The bracelets are part of a program called Project Lifesaver. The bracelets emit a radio frequency that helps police officers locate someone who has wandered away from home and my not be able to find their way back.
The program aims to help those with cognitive disorders like Alzheimer’s, dementia and autism.
“For those who live with Alzheimer’s disease or related dementia, it’s very common for them to wander. It’s a very dangerous and life-threatening habit,” said Natasha Stevens with the Placer County Healthy Brain Initiative.
Her agency helps fund the program that is currently being offered for free to those who sign up.
Officers are undergoing a multi-day training exercise in which they are learning how to use handheld radio receivers that help them locate a missing person.
“Each transmitter that person wears has its own frequency,” Project Lifesaver trainer Elva Valasek said. “They can tune their receiver to that frequency and then they can go out and search for that person.”
Searches that could take six to nine hours now take an average of 30 minutes, according to Project Lifesaver, not to mention resources tied up during that time.
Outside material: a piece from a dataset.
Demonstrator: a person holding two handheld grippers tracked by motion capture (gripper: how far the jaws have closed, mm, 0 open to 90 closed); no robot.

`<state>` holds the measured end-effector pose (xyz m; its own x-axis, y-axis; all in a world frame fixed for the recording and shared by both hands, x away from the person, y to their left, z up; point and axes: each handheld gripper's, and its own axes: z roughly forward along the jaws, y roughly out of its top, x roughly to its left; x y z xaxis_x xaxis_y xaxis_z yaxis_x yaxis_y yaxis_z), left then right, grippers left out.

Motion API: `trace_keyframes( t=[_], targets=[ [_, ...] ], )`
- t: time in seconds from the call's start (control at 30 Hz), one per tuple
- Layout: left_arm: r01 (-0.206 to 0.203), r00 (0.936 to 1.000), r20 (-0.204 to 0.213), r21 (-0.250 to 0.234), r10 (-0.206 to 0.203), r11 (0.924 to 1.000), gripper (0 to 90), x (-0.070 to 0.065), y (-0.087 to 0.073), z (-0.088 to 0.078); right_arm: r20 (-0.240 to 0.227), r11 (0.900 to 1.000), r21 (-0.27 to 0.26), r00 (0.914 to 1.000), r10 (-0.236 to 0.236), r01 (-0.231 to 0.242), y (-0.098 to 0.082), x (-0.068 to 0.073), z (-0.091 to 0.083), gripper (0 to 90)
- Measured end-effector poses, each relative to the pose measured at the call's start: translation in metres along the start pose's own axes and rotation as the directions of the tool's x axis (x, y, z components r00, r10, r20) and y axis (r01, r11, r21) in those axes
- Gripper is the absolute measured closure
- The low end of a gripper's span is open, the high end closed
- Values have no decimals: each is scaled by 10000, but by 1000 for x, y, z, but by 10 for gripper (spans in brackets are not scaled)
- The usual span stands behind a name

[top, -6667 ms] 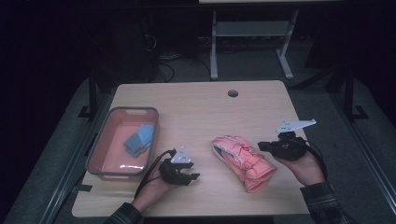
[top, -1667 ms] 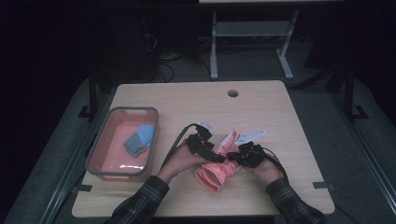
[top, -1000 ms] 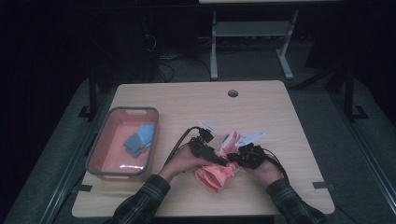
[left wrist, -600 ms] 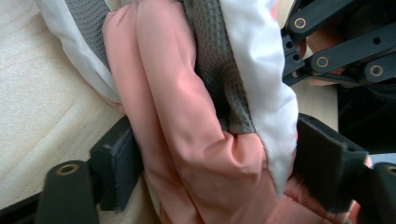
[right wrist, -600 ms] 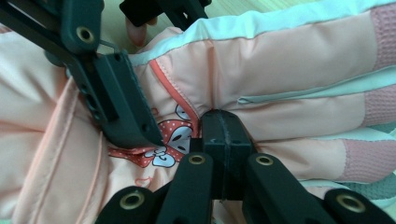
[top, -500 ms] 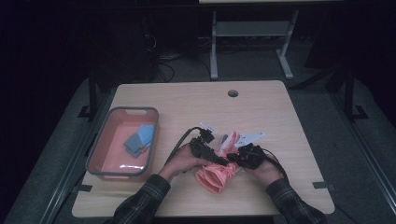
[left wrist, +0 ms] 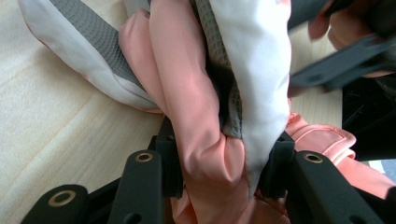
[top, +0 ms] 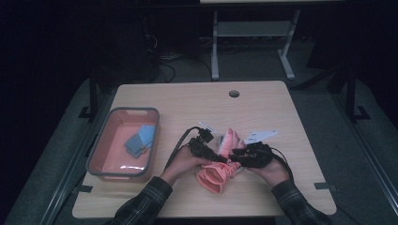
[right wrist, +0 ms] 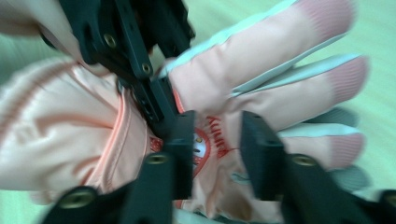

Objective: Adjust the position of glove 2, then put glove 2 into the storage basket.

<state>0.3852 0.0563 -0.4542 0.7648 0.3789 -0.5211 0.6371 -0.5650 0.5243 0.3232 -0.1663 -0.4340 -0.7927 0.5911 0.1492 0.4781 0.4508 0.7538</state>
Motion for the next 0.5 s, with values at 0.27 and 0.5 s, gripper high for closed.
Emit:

“Everybody gets involved within the department, sometimes volunteers, sometimes helicopters, sometimes other agencies are involved — it can be hours to find a missing person without this device,” Valasek said.
Client caregivers sign a contract promising to check the device battery daily and have it swapped out every 60 days.
Those participating in the free service say the contract is worth the benefit.
“This is peace of mind knowing if my child gets lost or my loved one gets lost that they will be found,” Valasek said.